■ Your goal ■
Please print every line of the listing, unchanged.

■ Data section ■
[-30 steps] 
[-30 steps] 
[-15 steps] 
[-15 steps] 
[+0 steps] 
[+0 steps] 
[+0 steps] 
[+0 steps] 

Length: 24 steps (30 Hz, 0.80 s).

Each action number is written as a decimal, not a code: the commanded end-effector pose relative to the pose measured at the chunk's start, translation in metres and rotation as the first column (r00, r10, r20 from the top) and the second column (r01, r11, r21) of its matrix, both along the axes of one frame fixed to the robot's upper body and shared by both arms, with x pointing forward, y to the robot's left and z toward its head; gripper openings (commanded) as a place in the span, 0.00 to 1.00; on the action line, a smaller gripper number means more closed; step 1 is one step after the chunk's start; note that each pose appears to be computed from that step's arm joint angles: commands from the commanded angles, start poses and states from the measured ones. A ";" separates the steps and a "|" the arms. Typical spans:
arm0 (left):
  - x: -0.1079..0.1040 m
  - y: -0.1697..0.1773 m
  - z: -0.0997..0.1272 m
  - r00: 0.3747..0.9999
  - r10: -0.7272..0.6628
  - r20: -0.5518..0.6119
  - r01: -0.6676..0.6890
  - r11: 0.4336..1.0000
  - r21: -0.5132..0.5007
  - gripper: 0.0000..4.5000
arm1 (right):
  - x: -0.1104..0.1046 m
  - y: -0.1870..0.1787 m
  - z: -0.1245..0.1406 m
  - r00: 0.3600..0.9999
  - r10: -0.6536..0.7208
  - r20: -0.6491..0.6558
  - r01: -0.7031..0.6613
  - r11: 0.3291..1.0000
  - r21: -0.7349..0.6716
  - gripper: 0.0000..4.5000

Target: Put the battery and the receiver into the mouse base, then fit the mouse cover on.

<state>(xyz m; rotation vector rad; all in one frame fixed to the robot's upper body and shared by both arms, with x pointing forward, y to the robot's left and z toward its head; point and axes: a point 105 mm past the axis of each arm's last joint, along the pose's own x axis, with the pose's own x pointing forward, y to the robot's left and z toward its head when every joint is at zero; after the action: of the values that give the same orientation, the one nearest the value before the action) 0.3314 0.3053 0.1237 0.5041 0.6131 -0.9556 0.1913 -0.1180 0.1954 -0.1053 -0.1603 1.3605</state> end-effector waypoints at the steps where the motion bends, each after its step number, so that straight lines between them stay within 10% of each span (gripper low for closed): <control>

■ Answer ■
[-30 steps] 
[-30 steps] 
[-15 steps] 
[-15 steps] 
[+0 steps] 
[+0 steps] 
[+0 steps] 
[+0 steps] 

Length: 24 steps (30 Hz, 0.80 s).

Each action number is written as a decimal, not a code: the commanded end-effector pose relative to the pose measured at the chunk's start, translation in metres and rotation as the first column (r00, r10, r20 from the top) and the second column (r01, r11, r21) of its matrix, both along the axes of one frame fixed to the robot's upper body and shared by both arms, with x pointing forward, y to the robot's left and z toward its head; gripper openings (commanded) as a place in the span, 0.00 to 1.00; on the action line, a smaller gripper number means more closed; step 1 is one step after the chunk's start; note that each pose appears to be computed from that step's arm joint angles: commands from the commanded angles, start poses and states from the measured ones. A ";" separates the steps and a "|" the arms. Typical spans:
arm0 (left):
  - x: -0.1079..0.1040 m
  - y: -0.1697..0.1773 m
  - z: -0.0997..0.1272 m
  - r00: 0.3747..0.9999
  - r10: -0.7272..0.6628
  - r20: -0.5518..0.6119
  - r01: -0.6676..0.6890
  - r11: 0.4336..1.0000
  - r21: -0.5132..0.5007
  - gripper: 0.0000..4.5000
arm1 (right):
  - x: -0.1104..0.1046 m
  - y: -0.1870..0.1787 m
  - z: -0.1245..0.1406 m
  - r00: 0.3600..0.9999
  - r10: -0.6536..0.7208
  - r20: -0.6491..0.6558
  - r01: -0.7031..0.6613
  - r11: 0.3291..1.0000
  - r21: -0.7349..0.6716
  - gripper: 0.0000..4.5000

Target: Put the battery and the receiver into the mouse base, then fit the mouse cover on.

<state>(xyz m; rotation vector rad; all in one frame fixed to the robot's upper body and shared by both arms, with x pointing forward, y to the robot's left and z toward its head; point and axes: a point 105 mm past the axis of each arm's last joint, along the pose's own x axis, with the pose's own x pointing forward, y to the robot's left and z toward its head when every joint is at zero; after the action: of the values that give the same orientation, the one nearest the value before the action) 0.3314 0.3053 0.1237 0.5041 0.6131 -0.9556 0.1913 -0.1180 0.1954 -0.1053 -0.1603 1.3605</state> end-effector waypoints at the steps where the motion bends, each after its step number, so that straight lines between them stay within 10% of each span (gripper low for closed): <control>

There is no more output for this exercise.